There was also a civic-minded ulterior motive: If Act Six could help kids from diverse backgrounds successfully earn degrees, the program also could help cultivate new leaders, some of whom would then return to their communities and make them stronger.

As Act Six celebrates two decades, it has grown from a small-time, Tacoma-based operation that originally worked with just a single college to one that has served more than 1,200 students from across the Pacific Northwest and Midwest, 90% of them students of color.

Taylor’s story, and the stories of other Act Six graduates, provides validation.

The program, which Tim Heron, 50, still oversees through the nonprofit Degrees of Change, has been wildly successful, more so than anyone could have foreseen.

“Looking at 20 years, and having been in the first cadre in Tim’s garage, I can’t say that I saw (Act Six) becoming what it is,” Taylor told The News Tribune. “There’s just this ripple effect of the lives that have been impacted.”

Taylor, who spent four years teaching in Tacoma before eventually becoming a principal at one of Tacoma’s most diverse elementary schools, isn’t alone. Across Tacoma and Pierce County, there are a number of Act Six graduates who have returned to the area, contributing in unique and profound ways.

Scholarship recipient Christian Paige is a spoken word poet and educator who grew up in Tacoma’s South End and earned a degree from Trinity Lutheran College in 2015 before returning to town. Part of the reason for the Act Six program’s success is the sense of family and community it creates, Paige said. Each cadre of Act Six scholars comes together for months of preparation before leaving for school, and more importantly none of them head off alone. The Tacoma-Pierce County Act Six program works with five local universities — including Pacific Lutheran, Saint Martin’s and Gonzaga — and every year each of the schools admit a small group of Act Six students, ensuring that they’ll have a support group to lean on.

Paige, 29, recalled learning of the Act Six program in high school, from a basketball coach. Like Taylor, he’d always known he wanted to attend college, he said, but he also knew paying for it would be a challenge. At the time, he figured earning an athletic scholarship was his only option.

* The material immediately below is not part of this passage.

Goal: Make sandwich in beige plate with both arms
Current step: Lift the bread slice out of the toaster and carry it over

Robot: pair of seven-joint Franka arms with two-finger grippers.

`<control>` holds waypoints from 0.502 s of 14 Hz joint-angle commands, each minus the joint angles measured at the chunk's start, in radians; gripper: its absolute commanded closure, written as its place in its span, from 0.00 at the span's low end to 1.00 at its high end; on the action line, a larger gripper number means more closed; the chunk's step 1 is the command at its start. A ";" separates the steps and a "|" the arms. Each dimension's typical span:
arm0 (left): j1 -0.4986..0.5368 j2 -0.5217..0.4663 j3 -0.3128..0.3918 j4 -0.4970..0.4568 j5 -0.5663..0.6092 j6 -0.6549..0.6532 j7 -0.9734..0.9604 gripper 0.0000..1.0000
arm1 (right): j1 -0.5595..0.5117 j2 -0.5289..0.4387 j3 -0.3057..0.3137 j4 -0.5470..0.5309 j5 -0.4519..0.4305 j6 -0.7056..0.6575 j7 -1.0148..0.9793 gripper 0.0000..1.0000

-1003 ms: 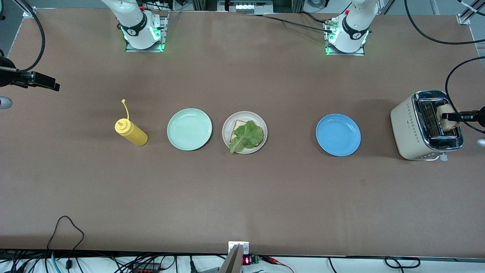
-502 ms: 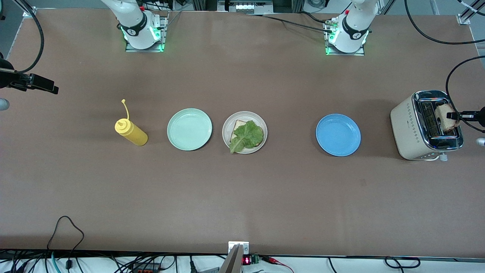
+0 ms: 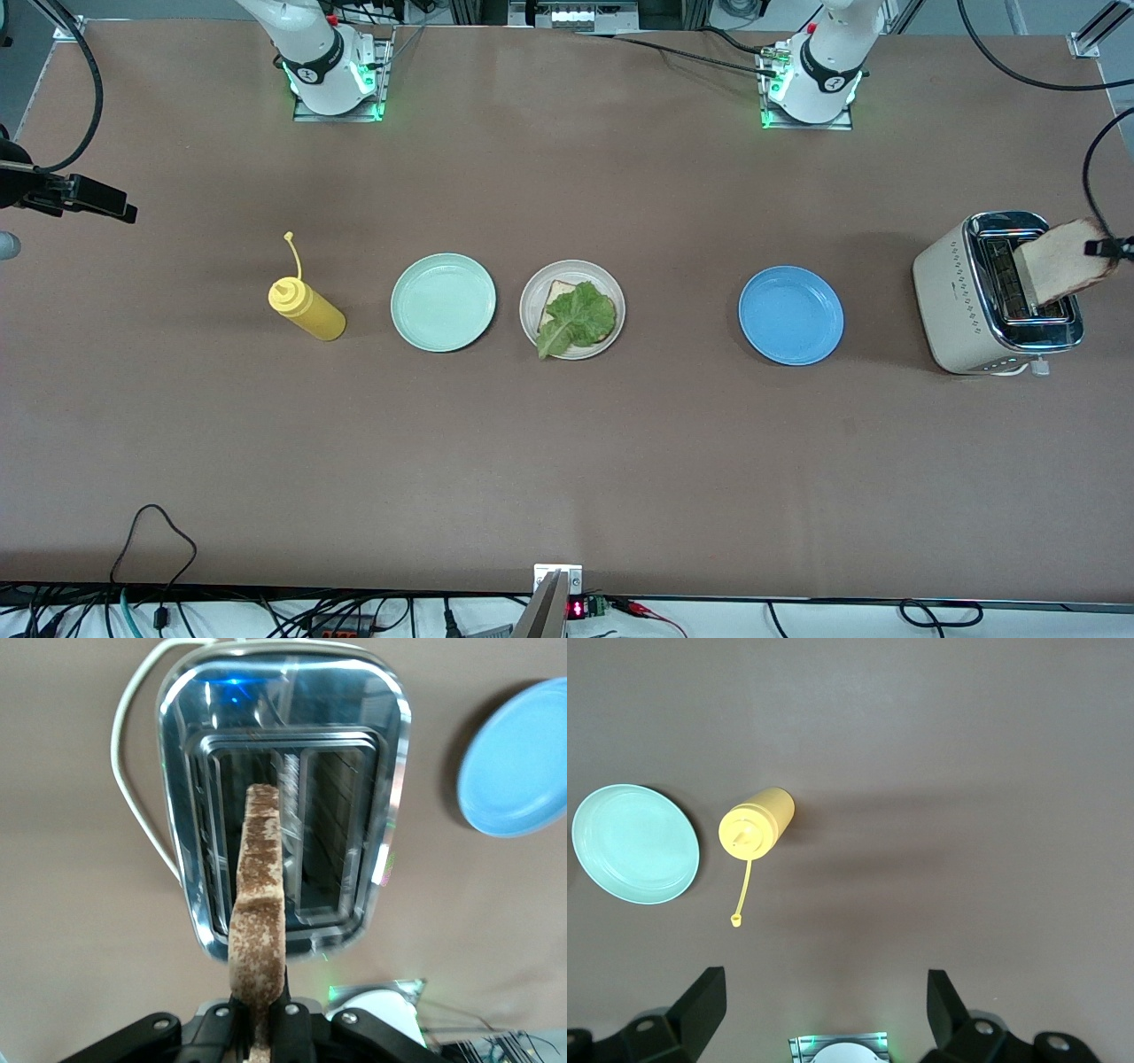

Being introduced to the program and receiving an Act Six scholarship “changed the trajectory” of Paige’s life, he said.

“My parents never wanted to put a damper on the dream, but the reality is … nobody in my neighborhood had $50,000 laying around to pay for college every year,” Paige said. “I think the biggest benefit was being able to go to a new place that feels scary with people you know and who have your back, who also have similar shared and lived experiences.”

Athaliah Ioame is a recent graduate of Washington High School in Parkland. She’s also a member of the latest cadre of Act Six scholars, preparing to attend Whitworth University this fall — the same school Taylor attended.

Ioame is eager, she said, and grateful for the support Act Six and her fellow scholarship recipients will provide throughout her college career.

“Right now I feel nervous, but I’m very determined and I’m confident because I have such a strong support system,” Ioame said.

Tim Herron has now watched the scholarship program he started from his Hilltop garage grow into one that now has offices in seven cities across the country, having sent off 180 cadres of students to nearly 20 colleges.

Success stories like Taylor and Paige, he said — and Ioame’s nervous excitement — underscore how important this work is, while also illuminating how crucial it is to provide students from non-traditional college backgrounds with the support they need to be successful.

Twenty years later, he still recalls the first group of Act Six scholars, including Taylor, hunkered down in that old garage.

“When I think about what community transformation looks like, it looks like a principal at an elementary school who has the lived experience that many of her kids have,” Tim Herron said.

“In some ways, there are hundreds of Lauren stories now.”